Using the average daily balance might seem like a fairer way to calculate fees because it focuses on an overall period of time rather than a single day’s snapshot. However, if it’s not in the disclosures, it’s not the right way to make it happen.
Suppose the client is overbilled because fees were not being billed in accordance with the ADV and agreement. In that case, there will be a requirement for reimbursement when regulators find the issue, as well as a potentially permanent loss of trust with impacted clients.
3. Clearly disclose all fees.
Your fees aren’t necessarily the only fees your clients see. It’s important that you also disclose all fees associated with managing clients’ accounts (i.e., those fees charged by your third-party service providers).
Per the ADV instructions, advisers are required to disclose that additional fees will be charged by the custodian, mutual fund companies, insurance companies, etc. A failure to make appropriate disclosures will generally result in some type of reprimand from the regulators.
4. Update your fee information in your written procedures.
Finally, as you ensure you’re following all the steps noted above, you must also take time to document the processes your firm is following. All your fee-related information should be addressed in the written supervisory procedures.
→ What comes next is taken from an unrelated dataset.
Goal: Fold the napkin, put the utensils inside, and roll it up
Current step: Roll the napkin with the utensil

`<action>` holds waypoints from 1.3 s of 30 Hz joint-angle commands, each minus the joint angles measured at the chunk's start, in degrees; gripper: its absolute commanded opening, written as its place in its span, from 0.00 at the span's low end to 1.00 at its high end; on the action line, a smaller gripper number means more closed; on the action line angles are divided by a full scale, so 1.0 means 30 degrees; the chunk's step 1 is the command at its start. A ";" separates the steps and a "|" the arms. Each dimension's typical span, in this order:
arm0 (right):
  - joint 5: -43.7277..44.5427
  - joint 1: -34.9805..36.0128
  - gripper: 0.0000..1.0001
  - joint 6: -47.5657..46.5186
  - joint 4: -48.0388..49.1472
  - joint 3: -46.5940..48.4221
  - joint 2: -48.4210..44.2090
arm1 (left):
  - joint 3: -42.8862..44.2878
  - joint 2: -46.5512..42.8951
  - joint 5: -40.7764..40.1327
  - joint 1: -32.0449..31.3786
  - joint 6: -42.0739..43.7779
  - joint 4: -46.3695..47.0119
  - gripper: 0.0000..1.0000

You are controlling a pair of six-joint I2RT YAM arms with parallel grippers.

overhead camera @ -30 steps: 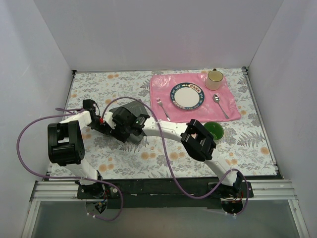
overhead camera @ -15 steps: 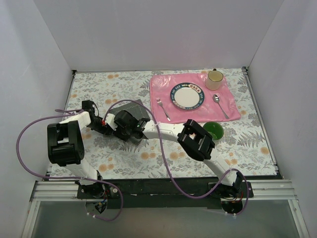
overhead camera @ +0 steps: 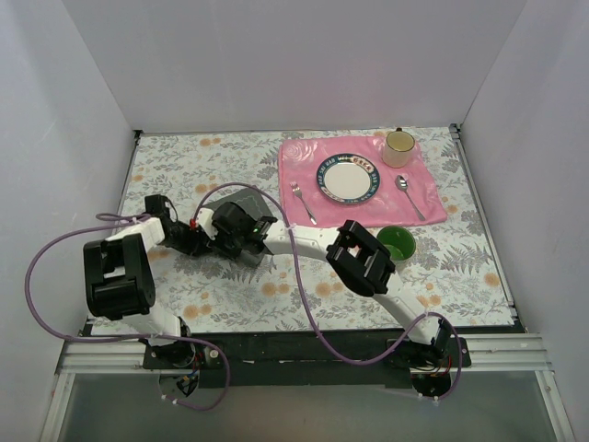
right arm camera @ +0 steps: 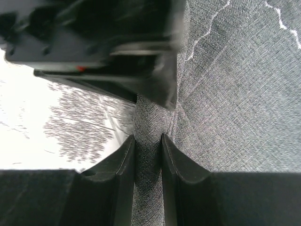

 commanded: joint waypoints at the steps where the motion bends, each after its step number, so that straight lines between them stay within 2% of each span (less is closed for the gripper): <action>1: -0.2310 -0.0110 0.07 0.2214 -0.2112 0.0513 0.0821 | -0.2263 -0.3202 -0.0346 0.0578 0.0955 0.0622 0.30; 3: -0.3333 -0.0314 0.05 0.2892 -0.2290 0.0542 0.0704 | -0.2674 -0.4496 -0.0316 0.0666 0.0984 0.1476 0.41; 5: -0.3922 -0.0490 0.02 0.4034 -0.2495 0.0718 0.0761 | -0.2676 -0.4675 -0.0200 0.0783 0.1071 0.1478 0.46; 6: -0.4592 -0.0636 0.01 0.4299 -0.2554 0.0776 0.0820 | -0.2705 -0.4762 -0.0170 0.0813 0.1130 0.1449 0.52; 11: -0.5916 -0.0960 0.01 0.5587 -0.3404 0.1890 0.1728 | -0.3378 -0.6284 -0.0257 0.0901 0.1276 0.1946 0.68; 13: -0.6618 -0.1076 0.01 0.6086 -0.3288 0.1890 0.1903 | -0.3350 -0.6783 -0.0579 0.0901 0.1364 0.1597 0.71; 16: -0.8023 -0.1486 0.01 0.7462 -0.3258 0.2212 0.2313 | -0.3028 -0.7338 -0.1924 0.0930 0.1161 0.0075 0.85; 19: -0.9576 -0.1955 0.01 0.8926 -0.2791 0.2242 0.2607 | -0.3056 -0.8128 -0.2628 0.0901 0.0751 -0.1157 0.85; 22: -1.1771 -0.2541 0.01 1.0509 -0.1825 0.2067 0.3074 | -0.3378 -0.8483 -0.2137 0.0872 0.0340 -0.1307 0.80; 27: -1.4819 -0.3331 0.01 1.3554 0.1923 -0.0129 0.3251 | -0.3408 -0.7548 -0.2102 -0.0035 0.0018 -0.1159 0.76; 32: -1.6081 -0.3860 0.01 1.6949 0.5176 -0.1475 0.3574 | -0.3847 -0.6991 -0.2249 -0.0738 -0.0802 -0.0576 0.76; 39: -1.6348 -0.4153 0.01 1.8451 0.6147 -0.1654 0.3722 | -0.3965 -0.5672 -0.2804 -0.1237 -0.1477 0.0364 0.72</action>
Compliance procedures should require the adviser to adequately disclose all advisory and third party fees within the ADV, accurately disclose the fee the client will pay the adviser in the agreement, for the adviser to calculate the fees according to the disclosed and agreed upon fees and verify fees are being accurately calculated on a regular basis.
Fee disclosure and calculation of fees are not areas to take lightly. Fees and written supervisory procedures are two areas where they focus heavily during regulatory audits. Even if unintentional, overbilling clients and/or forgetting to disclose all fees will result in regulatory action and will make an impact on your relationships with your clients.